Community-wide effects of below-ground rhizobia on above-ground arthropods
Version of Record online: 15 NOV 2010
© 2010 The Authors. Ecological Entomology © 2010 The Royal Entomological Society
Volume 36, Issue 1, pages 43–51, February 2011
How to Cite
KATAYAMA, N., ZHANG, Z. Q. and OHGUSHI, T. (2011), Community-wide effects of below-ground rhizobia on above-ground arthropods. Ecological Entomology, 36: 43–51. doi: 10.1111/j.1365-2311.2010.01242.x
- Issue online: 7 JAN 2011
- Version of Record online: 15 NOV 2010
- Accepted 16 September 2010First published online 15 November 2010
- Above- and below-ground interactions;
- bottom-up effects;
- community structure;
- Glycine max;
1. Plants take nutrients for their growth and reproduction from not only soil but also symbiotic microbes in the rhizosphere, and therefore below-ground microbes may indirectly influence the above-ground arthropod community through changes in the quality and quantity of plants.

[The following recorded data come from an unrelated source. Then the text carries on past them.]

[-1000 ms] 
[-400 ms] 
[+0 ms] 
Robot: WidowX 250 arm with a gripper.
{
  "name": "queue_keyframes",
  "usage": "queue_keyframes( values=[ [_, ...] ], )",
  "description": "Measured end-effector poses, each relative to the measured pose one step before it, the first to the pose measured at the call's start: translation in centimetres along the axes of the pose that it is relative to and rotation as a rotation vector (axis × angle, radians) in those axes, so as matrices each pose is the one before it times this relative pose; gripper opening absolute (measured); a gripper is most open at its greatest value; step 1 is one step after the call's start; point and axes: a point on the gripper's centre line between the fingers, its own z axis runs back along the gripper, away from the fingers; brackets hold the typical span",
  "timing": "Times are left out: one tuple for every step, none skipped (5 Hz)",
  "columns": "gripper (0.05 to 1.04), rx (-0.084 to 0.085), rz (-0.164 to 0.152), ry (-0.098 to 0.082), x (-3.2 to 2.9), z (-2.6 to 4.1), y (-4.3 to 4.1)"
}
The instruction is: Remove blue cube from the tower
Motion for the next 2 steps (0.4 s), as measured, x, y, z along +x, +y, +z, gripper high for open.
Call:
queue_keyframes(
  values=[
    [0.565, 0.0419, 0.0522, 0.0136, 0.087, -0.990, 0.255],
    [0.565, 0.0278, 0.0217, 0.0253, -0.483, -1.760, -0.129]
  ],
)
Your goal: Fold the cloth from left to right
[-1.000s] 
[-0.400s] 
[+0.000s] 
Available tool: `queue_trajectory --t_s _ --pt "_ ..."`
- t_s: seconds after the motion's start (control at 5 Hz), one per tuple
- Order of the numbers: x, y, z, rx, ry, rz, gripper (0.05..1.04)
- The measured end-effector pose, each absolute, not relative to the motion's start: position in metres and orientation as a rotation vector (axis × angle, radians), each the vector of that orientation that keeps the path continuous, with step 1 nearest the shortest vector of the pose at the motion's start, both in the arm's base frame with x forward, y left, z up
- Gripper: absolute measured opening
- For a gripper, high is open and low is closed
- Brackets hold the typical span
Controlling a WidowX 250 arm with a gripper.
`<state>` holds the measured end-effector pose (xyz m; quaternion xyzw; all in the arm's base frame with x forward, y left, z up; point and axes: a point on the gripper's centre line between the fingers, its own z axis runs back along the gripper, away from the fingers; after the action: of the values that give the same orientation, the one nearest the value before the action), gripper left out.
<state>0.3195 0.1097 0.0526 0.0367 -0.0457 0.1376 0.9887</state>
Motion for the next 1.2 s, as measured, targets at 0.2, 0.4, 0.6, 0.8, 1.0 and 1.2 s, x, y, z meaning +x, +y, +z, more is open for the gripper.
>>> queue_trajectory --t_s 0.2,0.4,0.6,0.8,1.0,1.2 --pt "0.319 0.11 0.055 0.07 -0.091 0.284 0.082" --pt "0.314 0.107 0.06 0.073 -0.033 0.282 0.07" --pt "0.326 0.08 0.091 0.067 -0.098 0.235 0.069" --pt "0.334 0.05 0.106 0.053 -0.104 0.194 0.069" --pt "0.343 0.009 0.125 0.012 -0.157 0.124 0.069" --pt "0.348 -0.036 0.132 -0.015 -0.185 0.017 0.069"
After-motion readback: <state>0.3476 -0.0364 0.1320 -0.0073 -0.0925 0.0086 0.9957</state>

2. Rhizobia are root-nodulating bacteria that provide NH4+ to legume plants. We examined bottom-up effects of rhizobia on the community properties of the arthropods on host plants, using a root-nodulating soybean strain (R+) and a non-nodulating strain (R−) in a common garden.
3. R+ plants grew larger and produced a greater number of leaves than R− plants. We observed 28 species of herbivores and three taxonomic groups of predators on R+ and R− plants. The herbivorous species were classified into sap feeders (12 species) and chewers (16 species).
4. The species richness of overall herbivores, sap feeders, and chewers on R+ plants was greater than that on R− plants. Rhizobia positively affected the abundance of chewers.
5. The community composition of herbivores was significantly different between R− and R+ plants, although species diversity and evenness did not differ.
6. Rhizobia-induced bottom-up effects were transmitted to the third trophic level. The abundance, taxonomic richness, and diversity of the predators on R+ plants were greater but evenness was lower than those on R− plants. The community composition of predators was not affected by rhizobia.
7. These results indicate that the below-ground microbes initiated bottom-up effects on above-ground herbivores and predators through trophic levels.